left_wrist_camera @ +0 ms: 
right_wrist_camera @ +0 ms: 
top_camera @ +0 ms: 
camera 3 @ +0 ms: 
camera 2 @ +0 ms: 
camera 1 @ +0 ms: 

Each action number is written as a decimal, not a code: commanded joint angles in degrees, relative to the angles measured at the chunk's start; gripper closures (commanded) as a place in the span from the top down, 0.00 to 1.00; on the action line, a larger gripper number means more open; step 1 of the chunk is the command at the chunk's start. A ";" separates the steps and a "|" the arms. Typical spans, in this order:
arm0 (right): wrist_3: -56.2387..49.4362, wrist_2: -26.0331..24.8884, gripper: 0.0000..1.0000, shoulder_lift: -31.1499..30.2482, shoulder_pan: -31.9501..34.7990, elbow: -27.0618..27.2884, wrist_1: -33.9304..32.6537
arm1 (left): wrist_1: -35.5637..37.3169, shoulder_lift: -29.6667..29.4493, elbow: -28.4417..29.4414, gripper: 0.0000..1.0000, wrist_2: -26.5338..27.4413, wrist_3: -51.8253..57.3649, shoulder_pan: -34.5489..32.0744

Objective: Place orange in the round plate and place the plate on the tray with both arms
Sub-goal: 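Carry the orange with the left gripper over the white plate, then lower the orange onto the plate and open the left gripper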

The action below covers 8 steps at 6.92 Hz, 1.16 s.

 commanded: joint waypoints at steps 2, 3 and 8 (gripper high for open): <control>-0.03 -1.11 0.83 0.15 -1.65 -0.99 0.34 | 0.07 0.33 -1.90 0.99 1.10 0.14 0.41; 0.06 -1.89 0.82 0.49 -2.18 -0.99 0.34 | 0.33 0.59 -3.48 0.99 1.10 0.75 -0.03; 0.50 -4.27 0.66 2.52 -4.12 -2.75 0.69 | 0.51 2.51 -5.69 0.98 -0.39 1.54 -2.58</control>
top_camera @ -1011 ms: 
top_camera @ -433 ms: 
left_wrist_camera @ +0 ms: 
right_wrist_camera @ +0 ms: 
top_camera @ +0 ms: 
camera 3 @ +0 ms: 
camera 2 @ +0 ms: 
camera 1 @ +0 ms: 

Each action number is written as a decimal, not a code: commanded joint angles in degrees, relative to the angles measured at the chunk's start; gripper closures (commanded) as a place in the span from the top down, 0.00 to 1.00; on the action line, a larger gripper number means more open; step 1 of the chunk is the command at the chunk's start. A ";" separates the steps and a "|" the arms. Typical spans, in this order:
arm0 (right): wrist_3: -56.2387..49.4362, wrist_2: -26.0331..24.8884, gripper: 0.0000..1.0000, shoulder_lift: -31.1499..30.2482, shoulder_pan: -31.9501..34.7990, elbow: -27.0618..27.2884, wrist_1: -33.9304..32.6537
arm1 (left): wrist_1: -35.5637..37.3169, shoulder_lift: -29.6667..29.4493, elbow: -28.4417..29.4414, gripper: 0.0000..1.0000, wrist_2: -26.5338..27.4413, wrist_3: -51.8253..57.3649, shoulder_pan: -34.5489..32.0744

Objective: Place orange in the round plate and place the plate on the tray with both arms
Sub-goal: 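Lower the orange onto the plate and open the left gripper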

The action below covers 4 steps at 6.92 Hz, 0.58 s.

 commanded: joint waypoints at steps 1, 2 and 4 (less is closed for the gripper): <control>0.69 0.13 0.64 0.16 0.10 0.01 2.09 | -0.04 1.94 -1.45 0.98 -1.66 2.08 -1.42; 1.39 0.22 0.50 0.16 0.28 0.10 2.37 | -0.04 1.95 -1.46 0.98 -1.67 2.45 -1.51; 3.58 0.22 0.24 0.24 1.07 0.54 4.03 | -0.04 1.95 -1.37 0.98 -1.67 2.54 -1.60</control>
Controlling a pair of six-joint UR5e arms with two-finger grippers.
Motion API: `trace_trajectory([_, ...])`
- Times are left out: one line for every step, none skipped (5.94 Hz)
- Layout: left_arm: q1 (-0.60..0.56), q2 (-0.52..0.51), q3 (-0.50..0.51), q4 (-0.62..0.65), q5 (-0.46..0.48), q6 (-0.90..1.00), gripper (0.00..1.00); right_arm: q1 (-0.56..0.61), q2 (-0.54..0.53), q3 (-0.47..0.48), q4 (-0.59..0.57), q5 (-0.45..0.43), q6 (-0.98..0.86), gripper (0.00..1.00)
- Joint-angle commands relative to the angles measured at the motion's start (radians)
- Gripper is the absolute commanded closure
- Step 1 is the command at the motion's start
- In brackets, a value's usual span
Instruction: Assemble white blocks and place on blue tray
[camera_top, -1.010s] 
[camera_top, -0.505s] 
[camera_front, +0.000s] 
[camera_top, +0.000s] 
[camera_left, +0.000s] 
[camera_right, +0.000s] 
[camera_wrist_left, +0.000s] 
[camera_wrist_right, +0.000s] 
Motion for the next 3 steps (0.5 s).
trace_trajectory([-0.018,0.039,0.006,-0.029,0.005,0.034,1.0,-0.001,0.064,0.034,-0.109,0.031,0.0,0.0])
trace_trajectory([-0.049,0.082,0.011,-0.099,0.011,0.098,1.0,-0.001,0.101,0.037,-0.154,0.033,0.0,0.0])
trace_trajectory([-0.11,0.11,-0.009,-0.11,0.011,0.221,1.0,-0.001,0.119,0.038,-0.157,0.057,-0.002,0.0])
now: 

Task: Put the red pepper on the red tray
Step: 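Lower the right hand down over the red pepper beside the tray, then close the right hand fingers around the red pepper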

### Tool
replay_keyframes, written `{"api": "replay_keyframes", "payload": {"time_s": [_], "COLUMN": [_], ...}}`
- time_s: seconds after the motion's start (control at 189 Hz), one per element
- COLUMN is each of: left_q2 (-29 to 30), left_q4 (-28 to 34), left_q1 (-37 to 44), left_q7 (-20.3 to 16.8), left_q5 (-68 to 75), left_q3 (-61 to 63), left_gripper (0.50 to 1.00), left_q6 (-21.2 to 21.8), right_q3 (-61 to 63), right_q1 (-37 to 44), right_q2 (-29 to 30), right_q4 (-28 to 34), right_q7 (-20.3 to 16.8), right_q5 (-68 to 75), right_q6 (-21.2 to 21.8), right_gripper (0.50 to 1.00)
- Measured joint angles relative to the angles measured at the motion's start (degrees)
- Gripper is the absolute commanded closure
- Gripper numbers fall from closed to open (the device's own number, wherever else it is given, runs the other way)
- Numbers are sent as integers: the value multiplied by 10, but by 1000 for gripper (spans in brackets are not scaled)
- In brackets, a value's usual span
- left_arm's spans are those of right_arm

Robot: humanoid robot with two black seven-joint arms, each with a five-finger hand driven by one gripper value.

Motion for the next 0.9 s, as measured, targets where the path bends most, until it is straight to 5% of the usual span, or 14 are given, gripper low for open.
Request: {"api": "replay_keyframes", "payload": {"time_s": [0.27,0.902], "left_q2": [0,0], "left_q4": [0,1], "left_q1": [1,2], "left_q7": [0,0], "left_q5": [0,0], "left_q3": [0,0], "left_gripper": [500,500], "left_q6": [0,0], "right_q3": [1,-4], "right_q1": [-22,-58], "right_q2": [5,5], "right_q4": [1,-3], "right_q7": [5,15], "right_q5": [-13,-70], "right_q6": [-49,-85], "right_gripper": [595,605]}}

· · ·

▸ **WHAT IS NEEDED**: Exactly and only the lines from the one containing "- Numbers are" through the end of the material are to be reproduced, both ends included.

▸ **EXPECTED OUTPUT**:
- Numbers are sent as integers: the value multiplied by 10, but by 1000 for gripper (spans in brackets are not scaled)
- In brackets, a value's usual span
- left_arm's spans are those of right_arm

Robot: humanoid robot with two black seven-joint arms, each with a five-finger hand driven by one gripper value.

Motion for the next 0.9 s, as measured, targets where the path bends most, until it is straight to 5% of the usual span, or 14 are given, gripper low for open.
Request: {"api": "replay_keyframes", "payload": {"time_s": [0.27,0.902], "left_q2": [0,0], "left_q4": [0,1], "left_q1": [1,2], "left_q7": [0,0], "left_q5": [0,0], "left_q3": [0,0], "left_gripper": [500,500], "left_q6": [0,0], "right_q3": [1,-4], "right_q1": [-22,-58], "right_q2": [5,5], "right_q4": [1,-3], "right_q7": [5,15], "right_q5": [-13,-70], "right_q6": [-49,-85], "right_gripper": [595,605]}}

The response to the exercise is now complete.